_Task details_
Select, from the data, each line where "camera" occurs.

_Records for processing_
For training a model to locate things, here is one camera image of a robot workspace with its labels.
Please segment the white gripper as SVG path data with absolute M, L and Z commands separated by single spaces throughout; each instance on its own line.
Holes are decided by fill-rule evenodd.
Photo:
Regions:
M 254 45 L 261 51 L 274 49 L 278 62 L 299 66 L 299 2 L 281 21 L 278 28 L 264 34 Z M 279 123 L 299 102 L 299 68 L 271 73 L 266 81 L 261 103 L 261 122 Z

...

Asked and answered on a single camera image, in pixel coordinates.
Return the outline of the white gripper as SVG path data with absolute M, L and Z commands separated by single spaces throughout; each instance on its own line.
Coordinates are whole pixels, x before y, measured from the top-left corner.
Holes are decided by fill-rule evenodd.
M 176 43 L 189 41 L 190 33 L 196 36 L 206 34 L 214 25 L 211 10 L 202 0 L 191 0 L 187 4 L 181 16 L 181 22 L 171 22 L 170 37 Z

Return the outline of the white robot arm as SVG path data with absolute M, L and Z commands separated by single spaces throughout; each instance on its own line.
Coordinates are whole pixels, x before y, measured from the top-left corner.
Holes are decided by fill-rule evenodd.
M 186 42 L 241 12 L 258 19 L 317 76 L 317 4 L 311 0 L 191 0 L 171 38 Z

_Answer box_
For training a model to locate things, here is one camera image of a robot workspace with its labels.
Asked and answered on a single camera image, in pixel coordinates.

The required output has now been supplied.